Setelah liburan akhir pekan yang panjang, karena weekend bersambung dengan tanggal merah hari raya Iduladha, aku mulai menjalani rutinitas kembali sebagai seorang Trader di puncak tertinggi Jakarta. Selama masa libur, aku telah terpapar radiasi sinar biru, akibat terus-menerus berada di depan komputer. Kalo ada lomba “Menatap Layar Komputer Terlama”, bisa dipastikan, akulah pemenangnya. Memang, di rumahku tidak ada koneksi Internet. Tapi, Aku tidak kehabisan akal untuk mendapatkan layanan ini, dengan cara melangkah keluar rumah untuk hinggap di Warung Internet. Sebuah tempat para pemuda menjual waktu luangnya, untuk membeli kenikmatan semu, dengan memasuki belantara maya yang tidak berbatas. Bahkan, jika tidak dilandasi dengan ketakwaan, akan membuatnya terjebak dalam liar fantasinya.
Di balik sekat kantor ini, tubuhku masih terbujur duduk mengamati arus pasang surut harga. Jam 10.00 pagi, transaksiku yang masih berstatus Open Position di harga ¥22,500. Kini, terbawa derasnya gelombang dan timbul di angka ¥22,600. Tapi, aku belum bisa bernafas lega, karena perahu kayak ini masih harus melewati beberapa rintangan pada jam berikutnya. Jangan sampai, perahu ini terbalik dihantam arus yang berlawanan arah.
Dari beberapa hari yang lalu, aku sudah berniat untuk melakukan keputusan besar, dengan menutup posisi transaksiku pada akhir sesi petang nanti, jika Allah menakdirkan harga itu mengalami keuntungan sekecil apapun. Dalam ilmu Trading di Bursa Komoditi Berjangka, istilah ini disebut Swing Trading. Tekad ini kulakukan untuk mengamankan posisi, dan meraup sedikit profit.
***
Waktu jeda ishoma tiba. Biasanya, aku selalu mendahulukan perkara akhirat, dibanding perkara untuk menimbun isi perut dengan olahan bahan makanan pokok. Kini, salat menjadi prioritas, setelah aku mengetahui banyak keutamaannya dari Ustaz Uwais. Dia pernah berkata, “Jadikan salat untuk mencurahkan segala keluh-kesah kita, dengan berdoa saat kening ini beradu dengan sajadah, itu adalah salah satu waktu mustajabnya doa.” Seketika itu aku selalu berusaha untuk salat tepat waktu di Rumah Allah, Rumah yang selalu membuatku nyaman akan belaian kasih sayang-Nya. “Ya, Rabb, berikanlah aku kebaikan dan keberkahan dari setiap usahaku, untuk bisa mengeluarkan harta di jalan-Mu, khususnya kepada orang tua yang telah mengamanahkan hartanya di pundakku.

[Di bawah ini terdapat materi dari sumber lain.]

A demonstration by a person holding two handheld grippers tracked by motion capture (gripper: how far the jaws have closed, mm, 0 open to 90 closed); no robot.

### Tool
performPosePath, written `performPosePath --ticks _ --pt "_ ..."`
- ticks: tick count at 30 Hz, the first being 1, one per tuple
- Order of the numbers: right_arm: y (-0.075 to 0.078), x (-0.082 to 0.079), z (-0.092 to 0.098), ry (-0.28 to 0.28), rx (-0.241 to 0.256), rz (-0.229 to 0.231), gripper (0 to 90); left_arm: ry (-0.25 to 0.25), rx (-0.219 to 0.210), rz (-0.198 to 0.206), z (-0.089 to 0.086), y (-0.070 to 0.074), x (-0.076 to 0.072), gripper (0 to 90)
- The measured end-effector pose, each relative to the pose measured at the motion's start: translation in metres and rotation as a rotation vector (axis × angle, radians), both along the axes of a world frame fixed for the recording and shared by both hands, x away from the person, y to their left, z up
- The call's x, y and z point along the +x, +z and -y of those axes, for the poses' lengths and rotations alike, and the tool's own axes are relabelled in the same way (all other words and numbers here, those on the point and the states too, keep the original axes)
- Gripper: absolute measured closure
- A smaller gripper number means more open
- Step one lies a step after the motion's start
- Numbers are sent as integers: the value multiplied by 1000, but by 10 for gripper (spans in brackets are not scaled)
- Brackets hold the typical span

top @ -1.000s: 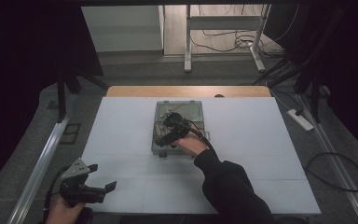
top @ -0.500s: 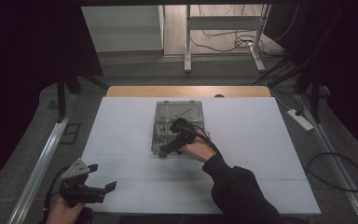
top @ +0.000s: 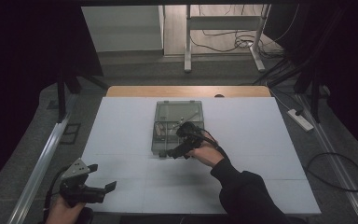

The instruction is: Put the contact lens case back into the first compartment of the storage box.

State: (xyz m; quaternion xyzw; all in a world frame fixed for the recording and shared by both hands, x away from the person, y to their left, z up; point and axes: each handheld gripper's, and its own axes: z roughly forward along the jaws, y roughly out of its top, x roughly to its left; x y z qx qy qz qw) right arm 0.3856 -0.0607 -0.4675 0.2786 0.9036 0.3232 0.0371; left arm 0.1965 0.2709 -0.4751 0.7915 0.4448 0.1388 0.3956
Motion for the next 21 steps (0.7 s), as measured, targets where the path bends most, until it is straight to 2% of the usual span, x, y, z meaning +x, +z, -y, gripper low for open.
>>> performPosePath --ticks 6,11,21 --pt "2 -7 13 -3 14 0 0 1 2 0 0 0 0 27" --pt "0 -14 23 10 -5 13 0 1 3 1 0 0 0 27" --pt "-2 -26 38 -2 -19 37 0 1 4 1 1 0 0 27"
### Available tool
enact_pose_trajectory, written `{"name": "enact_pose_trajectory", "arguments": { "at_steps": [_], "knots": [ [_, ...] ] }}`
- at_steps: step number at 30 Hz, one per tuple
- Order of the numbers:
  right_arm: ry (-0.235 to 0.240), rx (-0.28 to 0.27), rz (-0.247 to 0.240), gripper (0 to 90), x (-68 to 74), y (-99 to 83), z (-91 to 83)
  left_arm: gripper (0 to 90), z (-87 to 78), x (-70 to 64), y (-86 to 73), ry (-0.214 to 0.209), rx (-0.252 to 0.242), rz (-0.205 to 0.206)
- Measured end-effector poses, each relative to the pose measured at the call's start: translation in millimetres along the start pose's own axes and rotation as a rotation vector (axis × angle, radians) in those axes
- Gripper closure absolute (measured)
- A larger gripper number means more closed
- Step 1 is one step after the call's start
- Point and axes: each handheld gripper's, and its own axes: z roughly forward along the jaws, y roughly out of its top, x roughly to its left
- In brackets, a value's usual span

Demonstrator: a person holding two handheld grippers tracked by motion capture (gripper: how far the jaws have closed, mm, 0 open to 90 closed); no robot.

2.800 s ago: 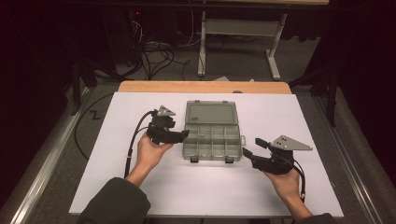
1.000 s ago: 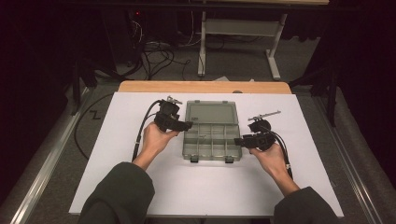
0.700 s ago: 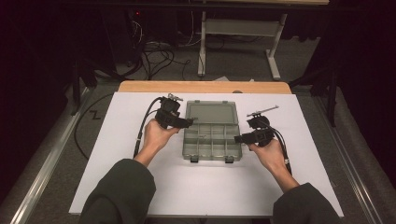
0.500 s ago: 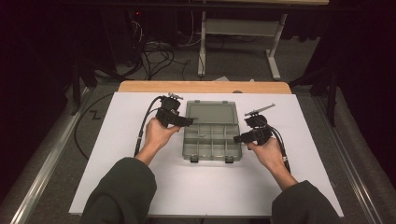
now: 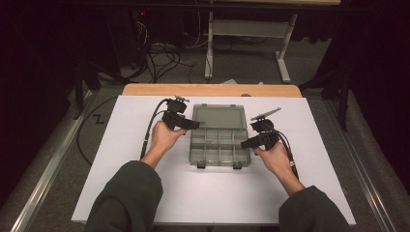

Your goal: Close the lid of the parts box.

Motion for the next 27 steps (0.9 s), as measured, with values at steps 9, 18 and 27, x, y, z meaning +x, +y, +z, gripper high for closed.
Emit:
{"name": "enact_pose_trajectory", "arguments": {
  "at_steps": [9,18,27],
  "knots": [
    [-0.03,0.034,0.001,55.5,3.3,5.8,2.0,30.2,6.6,-0.9,0.6,0.001,0.022,0.014],
    [-0.061,0.041,-0.008,55.6,7.3,7.2,3.7,30.0,13.2,1.3,4.0,-0.006,0.042,0.014],
    [-0.093,0.053,-0.025,55.5,11.3,8.3,4.7,29.6,18.8,0.1,8.2,-0.012,0.06,0.008]
  ]
}}
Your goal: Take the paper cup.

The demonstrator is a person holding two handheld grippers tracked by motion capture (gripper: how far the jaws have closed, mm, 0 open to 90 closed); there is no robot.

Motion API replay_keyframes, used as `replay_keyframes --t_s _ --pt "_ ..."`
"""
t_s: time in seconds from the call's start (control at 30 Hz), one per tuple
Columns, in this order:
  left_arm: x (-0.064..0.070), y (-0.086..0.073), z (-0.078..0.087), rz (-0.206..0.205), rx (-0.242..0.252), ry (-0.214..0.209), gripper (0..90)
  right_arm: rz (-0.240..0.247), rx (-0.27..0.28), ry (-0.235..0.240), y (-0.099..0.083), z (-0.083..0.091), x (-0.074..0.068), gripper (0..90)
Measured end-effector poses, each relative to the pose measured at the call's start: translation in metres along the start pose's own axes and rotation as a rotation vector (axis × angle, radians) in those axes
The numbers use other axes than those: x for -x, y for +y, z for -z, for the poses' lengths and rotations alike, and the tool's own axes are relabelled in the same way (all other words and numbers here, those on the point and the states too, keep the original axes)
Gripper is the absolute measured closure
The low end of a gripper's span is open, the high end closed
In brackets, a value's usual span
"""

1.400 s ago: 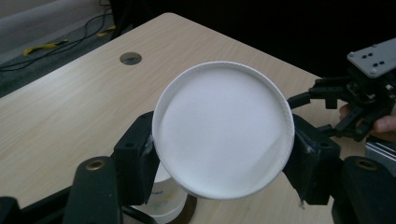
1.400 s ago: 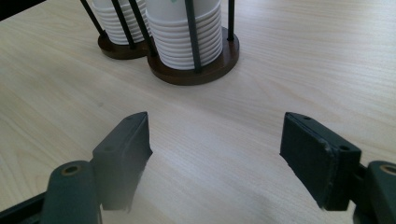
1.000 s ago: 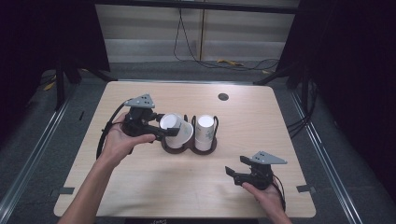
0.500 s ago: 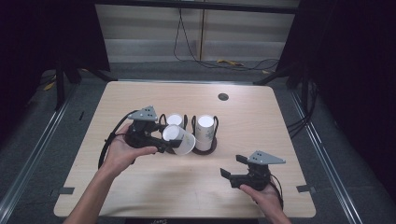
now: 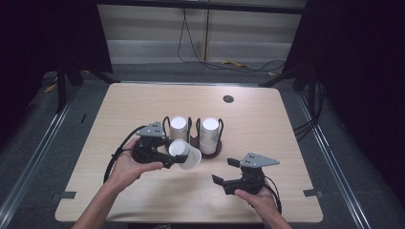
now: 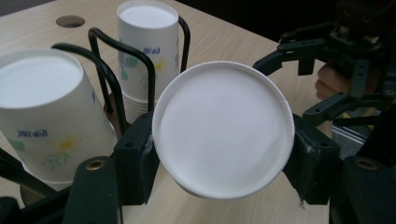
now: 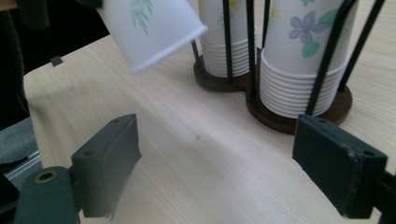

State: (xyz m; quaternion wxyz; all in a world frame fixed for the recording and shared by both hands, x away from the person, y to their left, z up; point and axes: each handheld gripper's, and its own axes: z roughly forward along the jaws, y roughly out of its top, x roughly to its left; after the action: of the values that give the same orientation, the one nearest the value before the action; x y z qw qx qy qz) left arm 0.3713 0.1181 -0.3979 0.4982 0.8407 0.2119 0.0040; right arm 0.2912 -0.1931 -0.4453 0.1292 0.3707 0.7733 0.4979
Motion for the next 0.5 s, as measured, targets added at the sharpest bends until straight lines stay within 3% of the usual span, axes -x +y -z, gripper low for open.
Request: replay_keyframes --t_s 0.03,0.2,0.33,0.37,0.5 --pt "0.000 -0.004 -0.005 -0.006 -0.018 0.011 35.0 0.003 0.009 0.001 0.001 -0.001 -0.001 16.1" --pt "0.001 -0.008 -0.009 0.009 -0.007 0.006 35.2 0.016 0.047 0.018 0.006 -0.006 -0.003 16.0" --pt "0.003 -0.012 -0.009 0.024 0.022 -0.010 35.3 0.027 0.039 0.018 0.002 -0.008 -0.006 14.7" --pt "0.003 -0.015 -0.011 0.027 0.035 -0.036 35.3 0.040 0.036 0.032 0.000 -0.009 -0.008 14.3" --pt "0.006 -0.022 -0.016 0.028 0.036 -0.049 35.3 0.053 0.042 0.056 0.000 -0.009 -0.011 14.3"
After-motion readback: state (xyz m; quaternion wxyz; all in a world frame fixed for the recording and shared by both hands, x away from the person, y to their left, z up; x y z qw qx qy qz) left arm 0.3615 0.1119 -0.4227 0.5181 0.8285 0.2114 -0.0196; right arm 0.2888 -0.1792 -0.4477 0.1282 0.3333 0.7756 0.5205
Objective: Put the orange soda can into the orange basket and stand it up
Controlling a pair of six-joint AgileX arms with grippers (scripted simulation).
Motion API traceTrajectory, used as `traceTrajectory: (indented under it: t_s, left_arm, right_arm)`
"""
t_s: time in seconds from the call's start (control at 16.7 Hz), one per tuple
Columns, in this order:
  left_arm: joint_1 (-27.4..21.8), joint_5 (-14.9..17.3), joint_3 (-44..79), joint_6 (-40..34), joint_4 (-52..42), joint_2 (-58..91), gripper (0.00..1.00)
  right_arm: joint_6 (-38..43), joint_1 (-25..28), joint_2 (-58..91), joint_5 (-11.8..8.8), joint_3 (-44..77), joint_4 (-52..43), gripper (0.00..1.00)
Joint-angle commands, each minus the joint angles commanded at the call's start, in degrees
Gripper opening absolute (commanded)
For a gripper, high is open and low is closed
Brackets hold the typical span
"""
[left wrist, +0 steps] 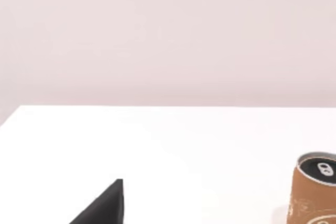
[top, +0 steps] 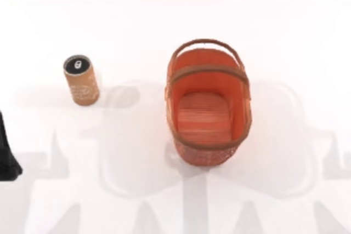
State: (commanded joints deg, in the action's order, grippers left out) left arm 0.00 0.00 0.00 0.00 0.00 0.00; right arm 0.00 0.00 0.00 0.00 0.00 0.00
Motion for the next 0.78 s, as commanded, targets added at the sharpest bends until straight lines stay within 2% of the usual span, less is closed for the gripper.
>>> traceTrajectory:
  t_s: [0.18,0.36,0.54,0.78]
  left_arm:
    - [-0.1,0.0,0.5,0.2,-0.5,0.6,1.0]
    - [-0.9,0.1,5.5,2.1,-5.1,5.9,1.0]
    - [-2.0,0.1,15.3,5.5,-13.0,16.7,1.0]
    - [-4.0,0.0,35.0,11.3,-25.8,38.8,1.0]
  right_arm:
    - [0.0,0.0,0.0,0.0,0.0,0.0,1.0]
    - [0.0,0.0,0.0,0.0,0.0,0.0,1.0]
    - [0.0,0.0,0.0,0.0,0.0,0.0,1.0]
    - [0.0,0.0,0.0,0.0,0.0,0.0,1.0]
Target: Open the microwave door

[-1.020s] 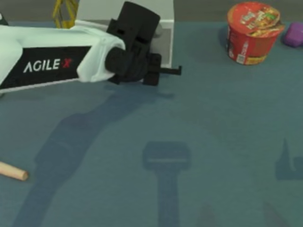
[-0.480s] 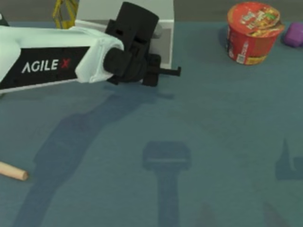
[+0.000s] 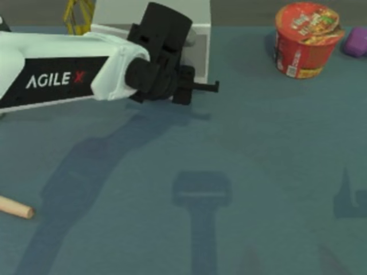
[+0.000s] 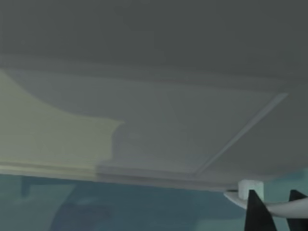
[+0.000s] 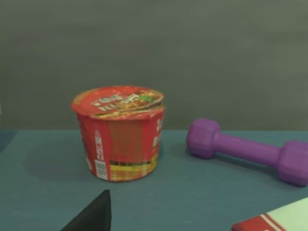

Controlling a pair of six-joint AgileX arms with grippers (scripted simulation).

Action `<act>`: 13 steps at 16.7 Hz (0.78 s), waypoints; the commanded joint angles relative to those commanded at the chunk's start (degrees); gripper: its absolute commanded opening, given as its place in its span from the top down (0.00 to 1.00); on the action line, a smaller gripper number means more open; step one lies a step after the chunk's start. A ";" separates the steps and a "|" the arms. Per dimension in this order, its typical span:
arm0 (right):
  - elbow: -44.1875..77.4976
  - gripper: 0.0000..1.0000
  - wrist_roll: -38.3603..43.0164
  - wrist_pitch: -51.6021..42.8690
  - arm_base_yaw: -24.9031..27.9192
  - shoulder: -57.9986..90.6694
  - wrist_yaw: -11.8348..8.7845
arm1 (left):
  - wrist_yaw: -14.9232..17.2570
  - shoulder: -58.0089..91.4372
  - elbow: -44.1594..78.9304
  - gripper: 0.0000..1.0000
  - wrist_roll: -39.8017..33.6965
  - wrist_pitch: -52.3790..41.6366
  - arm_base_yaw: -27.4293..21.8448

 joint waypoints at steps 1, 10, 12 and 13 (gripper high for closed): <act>0.00 0.00 0.00 0.00 0.00 0.00 0.00 | 0.00 0.00 0.00 1.00 0.00 0.00 0.00; 0.00 0.00 0.00 0.00 0.00 0.00 0.00 | 0.46 0.12 0.24 1.00 -0.33 -0.01 -0.50; 0.00 0.00 0.00 0.00 0.00 0.00 0.00 | 0.78 -0.26 -0.46 1.00 0.31 0.20 -0.23; 0.00 0.00 0.00 0.00 0.00 0.00 0.00 | 1.03 -0.61 -0.87 1.00 0.78 0.45 -0.03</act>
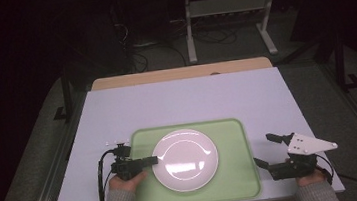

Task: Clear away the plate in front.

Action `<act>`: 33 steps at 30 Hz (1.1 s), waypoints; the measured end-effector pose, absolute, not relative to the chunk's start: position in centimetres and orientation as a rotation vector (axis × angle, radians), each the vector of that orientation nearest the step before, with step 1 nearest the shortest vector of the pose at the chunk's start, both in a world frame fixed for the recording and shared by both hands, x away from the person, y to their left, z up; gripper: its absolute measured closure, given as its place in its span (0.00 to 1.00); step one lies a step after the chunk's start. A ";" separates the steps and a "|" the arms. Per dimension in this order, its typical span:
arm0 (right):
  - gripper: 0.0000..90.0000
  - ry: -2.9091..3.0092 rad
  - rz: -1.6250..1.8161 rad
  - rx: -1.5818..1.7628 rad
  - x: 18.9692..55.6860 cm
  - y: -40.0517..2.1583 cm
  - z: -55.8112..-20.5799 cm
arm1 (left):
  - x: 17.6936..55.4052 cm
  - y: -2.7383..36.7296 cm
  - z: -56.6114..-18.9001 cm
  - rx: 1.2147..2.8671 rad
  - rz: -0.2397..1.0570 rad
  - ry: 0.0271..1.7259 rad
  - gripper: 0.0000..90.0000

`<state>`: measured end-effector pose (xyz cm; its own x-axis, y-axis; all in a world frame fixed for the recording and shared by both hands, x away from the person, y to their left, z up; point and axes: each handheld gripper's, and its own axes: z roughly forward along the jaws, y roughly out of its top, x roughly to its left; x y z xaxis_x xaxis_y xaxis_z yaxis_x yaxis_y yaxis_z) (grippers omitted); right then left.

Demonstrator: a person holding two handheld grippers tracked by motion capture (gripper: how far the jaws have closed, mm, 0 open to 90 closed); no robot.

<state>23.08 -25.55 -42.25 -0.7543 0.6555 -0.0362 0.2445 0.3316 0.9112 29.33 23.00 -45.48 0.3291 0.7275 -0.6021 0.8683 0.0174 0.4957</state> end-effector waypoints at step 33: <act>0.15 2.219 1.377 0.813 23.3 -25.5 -42.4 | 27.7 24.0 -42.6 1.848 0.119 1.202 0.67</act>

Jika rezekiku masih jauh, dekatkanlah, dan jika masih berada di langit, turunkanlah.” Itulah kata-kata indah pelipur lara yang ku sematkan ke langit, semoga Allah mengijabahnya.
Setelah selesai urusan langit, sekarang tiba saatnya untuk kembali mendarat ke bumi. Dengan langkah perlahan menyusuri lantai basement dari tempat ku bermunajat, mengarah ke kotak besi untuk membawaku ke atas gedung.
Jam kantor yang berdetik membuat jantungku berdetak lebih cepat. Pukul 14.30, Satu jam sebelum sesi penutupan berakhir, harga berada di ¥23,300. “Apakah ini jawaban dari doa-doaku, apakah ini pertanda bahwa Allah meridai keputusanku?” Suara hatiku berbicara dengan bersembunyi di balik organ paru-paru yang terbungkus oleh daging dan kulit ini.
Buru-buru aku menghadap Pak Rendi di sudut ruangannya yang sedang asyik melesatkan pandangannya ke hamparan daratan yang berwarna coklat yang merupakan atap-atap rumah penduduk Jakarta.
“Maaf mengganggu, Pak, ada yang ingin saya sampaikan,” ucapku, mengalihkan tatapannya untuk menoleh ke arahku.
“Well, apa itu? apakah berkaitan dengan kabar posisi Anda di pasar, Pak Dhefin?” tegasnya, meminta penjelasanku.
“Iya, Benar, Pak, posisi buy saya sudah terbuka sejak pekan lalu, dan saya sudah berniat untuk menutupnya dengan sell, pada sesi akhir perdagangan hari ini, Pak,” jelasku.